Check each line of the material, and show the ones that include the word "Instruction".
____
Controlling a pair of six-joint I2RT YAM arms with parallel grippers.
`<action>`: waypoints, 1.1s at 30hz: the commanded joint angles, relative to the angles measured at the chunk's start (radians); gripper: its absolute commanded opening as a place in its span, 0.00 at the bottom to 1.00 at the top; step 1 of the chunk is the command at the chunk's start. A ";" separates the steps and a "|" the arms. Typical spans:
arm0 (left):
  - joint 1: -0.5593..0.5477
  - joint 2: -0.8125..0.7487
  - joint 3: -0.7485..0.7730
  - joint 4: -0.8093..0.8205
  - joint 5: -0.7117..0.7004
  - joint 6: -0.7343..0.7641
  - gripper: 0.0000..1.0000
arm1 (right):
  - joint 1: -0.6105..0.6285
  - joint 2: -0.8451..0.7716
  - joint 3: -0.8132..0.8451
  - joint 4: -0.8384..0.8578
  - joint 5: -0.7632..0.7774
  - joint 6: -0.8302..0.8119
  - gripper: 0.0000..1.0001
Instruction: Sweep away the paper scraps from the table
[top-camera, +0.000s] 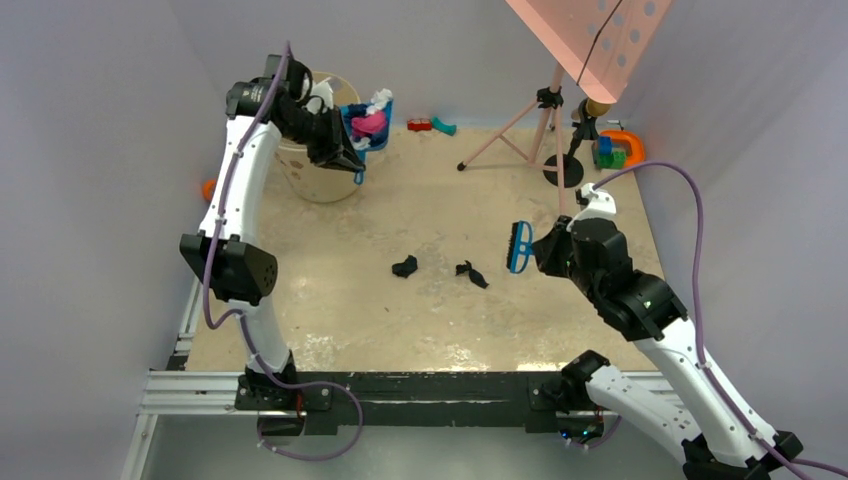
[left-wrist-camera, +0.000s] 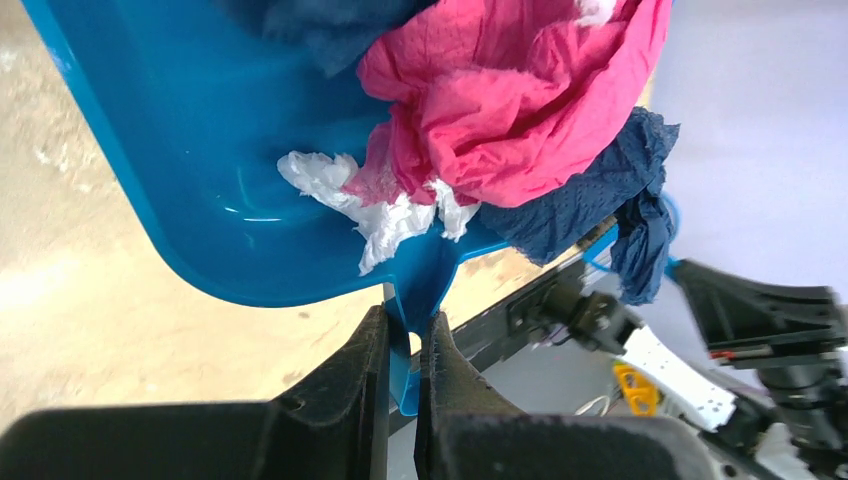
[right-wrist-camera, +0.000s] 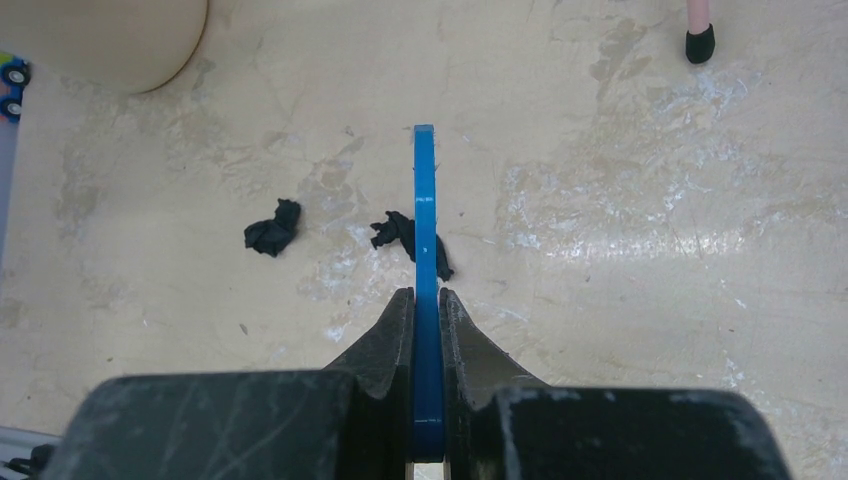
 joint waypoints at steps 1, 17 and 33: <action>0.068 0.034 0.094 0.124 0.175 -0.132 0.00 | -0.002 -0.006 0.037 0.004 -0.020 -0.006 0.00; 0.254 0.042 -0.248 0.988 0.555 -0.823 0.00 | -0.003 0.027 0.030 0.030 -0.069 0.015 0.00; 0.298 0.081 -0.709 2.406 0.398 -1.930 0.01 | -0.002 0.017 0.011 0.041 -0.090 0.027 0.00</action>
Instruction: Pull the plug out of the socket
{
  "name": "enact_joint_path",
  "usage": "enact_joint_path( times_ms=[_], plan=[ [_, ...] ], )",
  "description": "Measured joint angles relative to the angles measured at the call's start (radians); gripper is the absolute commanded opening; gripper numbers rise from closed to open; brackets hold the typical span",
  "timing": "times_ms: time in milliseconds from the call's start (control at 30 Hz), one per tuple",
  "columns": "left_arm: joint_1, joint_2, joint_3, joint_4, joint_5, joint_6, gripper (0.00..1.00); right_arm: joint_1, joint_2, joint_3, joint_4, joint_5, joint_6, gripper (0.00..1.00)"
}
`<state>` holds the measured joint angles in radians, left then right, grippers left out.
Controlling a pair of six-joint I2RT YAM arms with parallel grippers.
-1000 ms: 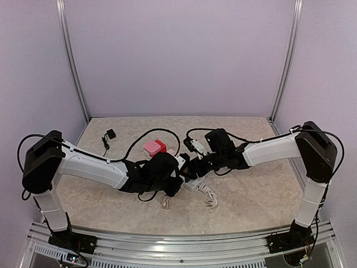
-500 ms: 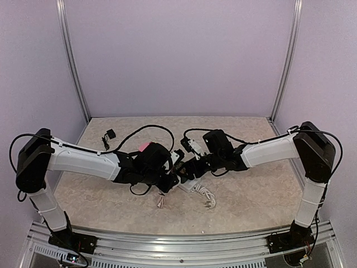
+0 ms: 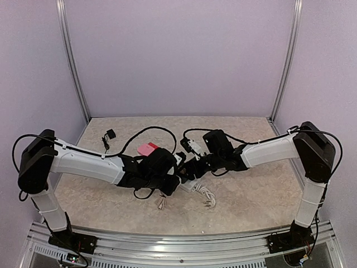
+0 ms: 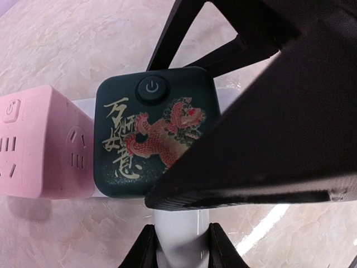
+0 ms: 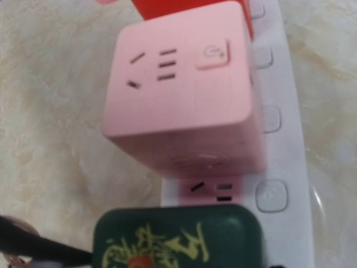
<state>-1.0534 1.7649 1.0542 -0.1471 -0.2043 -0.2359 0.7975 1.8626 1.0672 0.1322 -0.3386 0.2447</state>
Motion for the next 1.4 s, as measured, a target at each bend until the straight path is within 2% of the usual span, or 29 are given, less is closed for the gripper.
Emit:
enact_joint_path(
  times_ms=[133, 367, 733, 867, 1033, 1167, 1300, 1400],
  plan=[
    [-0.025, 0.008, -0.005, 0.013, -0.060, -0.003, 0.00, 0.000, 0.001, 0.000, 0.000, -0.001, -0.007, 0.34],
    [-0.008, -0.012, -0.037, 0.042, -0.013, -0.003, 0.00, 0.000, 0.002, 0.000, 0.002, -0.002, -0.011, 0.33],
    [-0.034, -0.124, -0.118, -0.045, 0.021, -0.005, 0.00, -0.004, 0.010, 0.000, 0.032, 0.029, -0.007, 0.32],
    [-0.001, -0.174, -0.169, -0.042, 0.037, -0.021, 0.00, -0.008, 0.010, 0.000, 0.035, 0.029, -0.006, 0.32],
    [0.149, -0.315, -0.240, -0.045, 0.077, -0.046, 0.00, -0.027, 0.010, -0.011, 0.053, 0.028, -0.006, 0.33],
    [0.448, -0.433, -0.268, 0.010, 0.178, -0.064, 0.00, -0.048, 0.007, -0.016, 0.061, 0.033, 0.000, 0.32],
    [0.689, -0.439, -0.255, 0.078, 0.270, -0.070, 0.00, -0.068, 0.006, -0.019, 0.068, 0.045, 0.010, 0.32],
    [0.768, -0.370, -0.203, 0.101, 0.330, -0.069, 0.00, -0.077, 0.006, -0.019, 0.070, 0.051, 0.014, 0.33]
  ],
)
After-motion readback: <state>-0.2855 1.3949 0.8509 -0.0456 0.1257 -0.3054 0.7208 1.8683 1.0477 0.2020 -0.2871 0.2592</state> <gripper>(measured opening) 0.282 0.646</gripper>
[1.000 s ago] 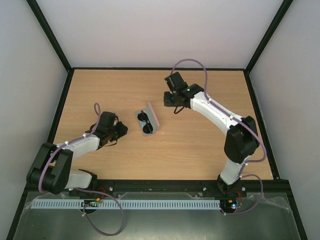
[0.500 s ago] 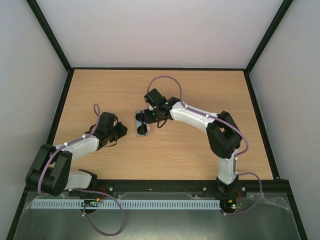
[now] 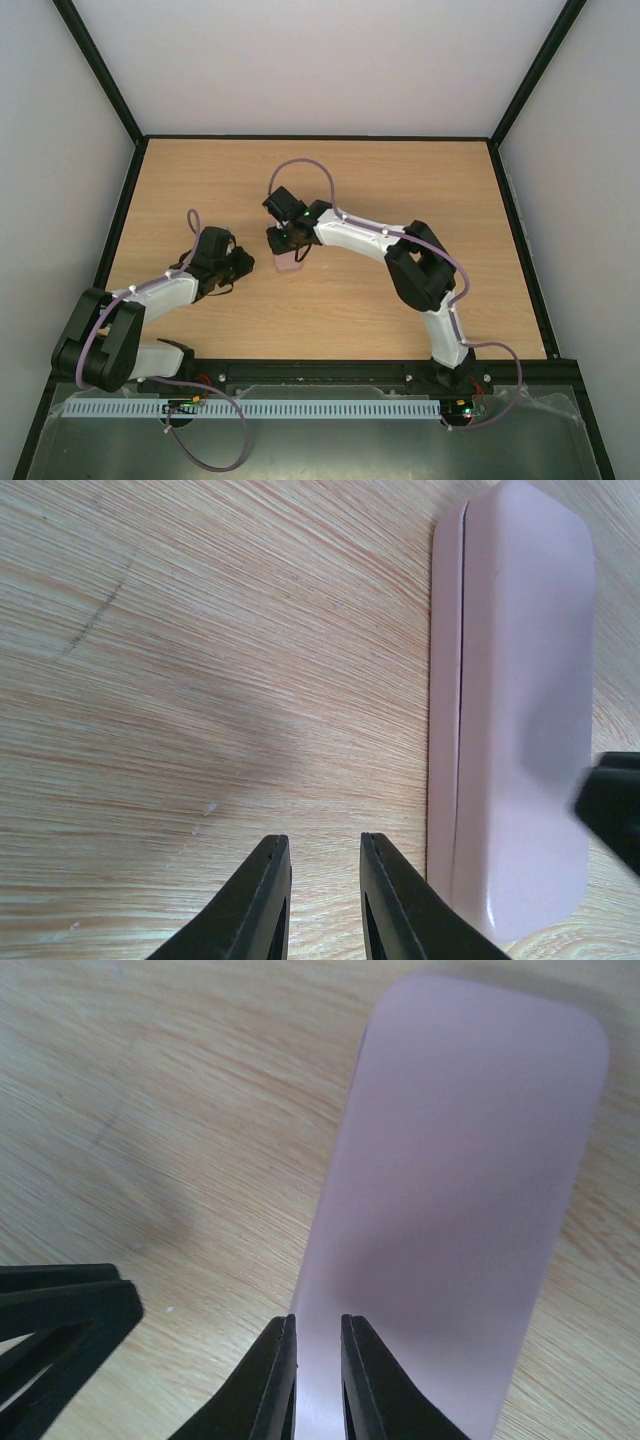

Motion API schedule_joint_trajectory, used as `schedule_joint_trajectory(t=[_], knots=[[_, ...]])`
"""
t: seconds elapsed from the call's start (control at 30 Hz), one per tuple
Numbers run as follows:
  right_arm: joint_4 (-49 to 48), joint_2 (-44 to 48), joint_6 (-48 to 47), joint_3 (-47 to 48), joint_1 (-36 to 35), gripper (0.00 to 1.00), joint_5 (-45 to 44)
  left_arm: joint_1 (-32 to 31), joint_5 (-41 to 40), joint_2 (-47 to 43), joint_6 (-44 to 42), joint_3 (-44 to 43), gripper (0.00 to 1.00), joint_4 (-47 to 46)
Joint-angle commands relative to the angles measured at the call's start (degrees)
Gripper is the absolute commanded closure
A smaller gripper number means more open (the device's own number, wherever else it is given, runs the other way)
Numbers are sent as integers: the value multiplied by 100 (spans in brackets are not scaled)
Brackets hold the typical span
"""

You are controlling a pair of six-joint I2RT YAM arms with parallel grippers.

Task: Organize the sunglasses
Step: Close the sunglasses case at the center of the board, then adjust the sunglasses case at the center of the board.

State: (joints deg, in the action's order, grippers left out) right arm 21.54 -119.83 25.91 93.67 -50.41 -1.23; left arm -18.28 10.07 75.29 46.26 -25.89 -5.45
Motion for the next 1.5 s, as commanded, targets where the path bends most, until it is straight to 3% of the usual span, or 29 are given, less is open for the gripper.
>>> schedule_joint_trajectory(t=[0.0, 0.13, 0.4, 0.63, 0.7, 0.8, 0.97, 1.47], knots=[[464, -441, -127, 266, -89, 84, -88, 42, -11, -84, -29, 77, 77, -22], [567, -420, -129, 335, -140, 80, -184, 43, -22, -105, -46, 73, 77, 24], [536, 671, 12, -249, -127, 72, -404, 47, -14, -84, -66, -60, 72, 80], [-12, 2436, 552, -2428, -79, 66, -535, 33, 239, 94, -195, -532, 64, 188], [-145, 3016, 771, -3117, 10, 63, -537, -61, 314, 127, -205, -560, 68, 192], [-211, 3847, 1011, -3899, 168, 61, -585, -277, 274, 281, -144, -549, 81, 114], [-25, 4740, 1236, -4428, 492, 61, -611, -688, 47, 626, 56, -582, 91, -56], [40, 5337, 1083, -4810, 945, 60, -468, -1570, -410, 2159, 283, -1788, 98, -222]])
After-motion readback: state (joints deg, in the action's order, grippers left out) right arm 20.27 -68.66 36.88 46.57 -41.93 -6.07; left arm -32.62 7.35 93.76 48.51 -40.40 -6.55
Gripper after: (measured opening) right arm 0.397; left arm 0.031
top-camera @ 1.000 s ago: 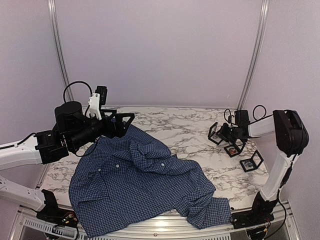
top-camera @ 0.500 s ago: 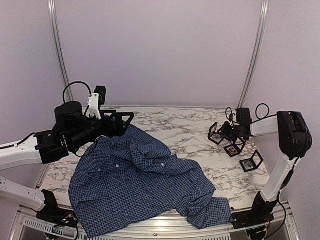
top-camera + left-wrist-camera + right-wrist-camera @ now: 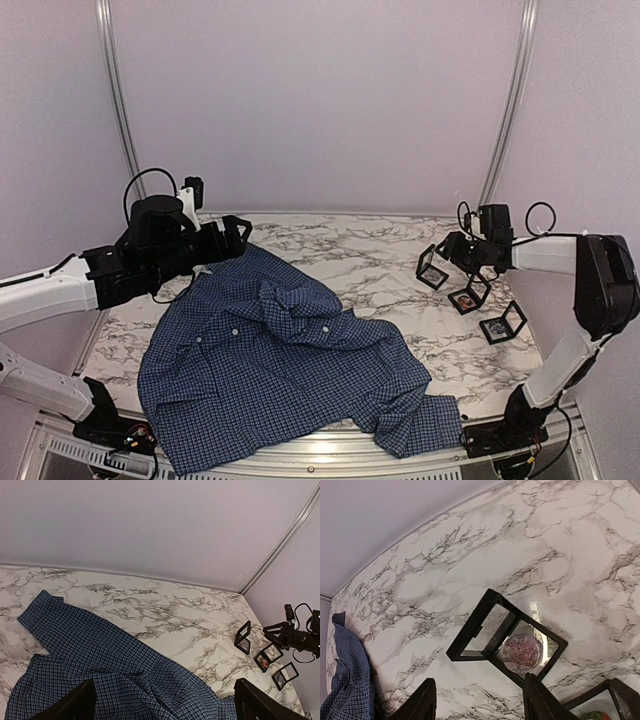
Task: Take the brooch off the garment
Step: Pick up the flattened clothing from the center of the board.
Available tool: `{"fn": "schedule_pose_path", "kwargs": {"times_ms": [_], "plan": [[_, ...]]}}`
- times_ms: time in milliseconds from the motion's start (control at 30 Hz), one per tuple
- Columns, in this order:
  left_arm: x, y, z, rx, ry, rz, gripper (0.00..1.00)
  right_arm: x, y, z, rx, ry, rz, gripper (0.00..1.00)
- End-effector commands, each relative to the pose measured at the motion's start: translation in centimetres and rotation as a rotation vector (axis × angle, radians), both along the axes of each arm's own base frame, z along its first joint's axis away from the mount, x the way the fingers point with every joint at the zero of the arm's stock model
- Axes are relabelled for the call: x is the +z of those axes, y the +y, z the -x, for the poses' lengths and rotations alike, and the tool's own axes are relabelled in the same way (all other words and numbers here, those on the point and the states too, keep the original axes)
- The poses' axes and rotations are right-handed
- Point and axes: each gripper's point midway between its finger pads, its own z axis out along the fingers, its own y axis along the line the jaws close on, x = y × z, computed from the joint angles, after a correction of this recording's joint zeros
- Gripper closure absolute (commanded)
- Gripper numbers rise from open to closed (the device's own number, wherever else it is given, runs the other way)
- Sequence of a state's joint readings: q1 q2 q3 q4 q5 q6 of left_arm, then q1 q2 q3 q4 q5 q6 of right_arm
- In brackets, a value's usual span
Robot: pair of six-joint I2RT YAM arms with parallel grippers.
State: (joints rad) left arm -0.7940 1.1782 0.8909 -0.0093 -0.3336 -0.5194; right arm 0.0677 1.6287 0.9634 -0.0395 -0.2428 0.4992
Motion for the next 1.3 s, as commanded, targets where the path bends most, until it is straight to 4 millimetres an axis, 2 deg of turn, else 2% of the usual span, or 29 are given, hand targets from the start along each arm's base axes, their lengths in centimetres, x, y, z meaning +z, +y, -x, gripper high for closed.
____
• [OUTPUT OF THE EXERCISE]
Instruction: Sweep away the paper scraps from the table
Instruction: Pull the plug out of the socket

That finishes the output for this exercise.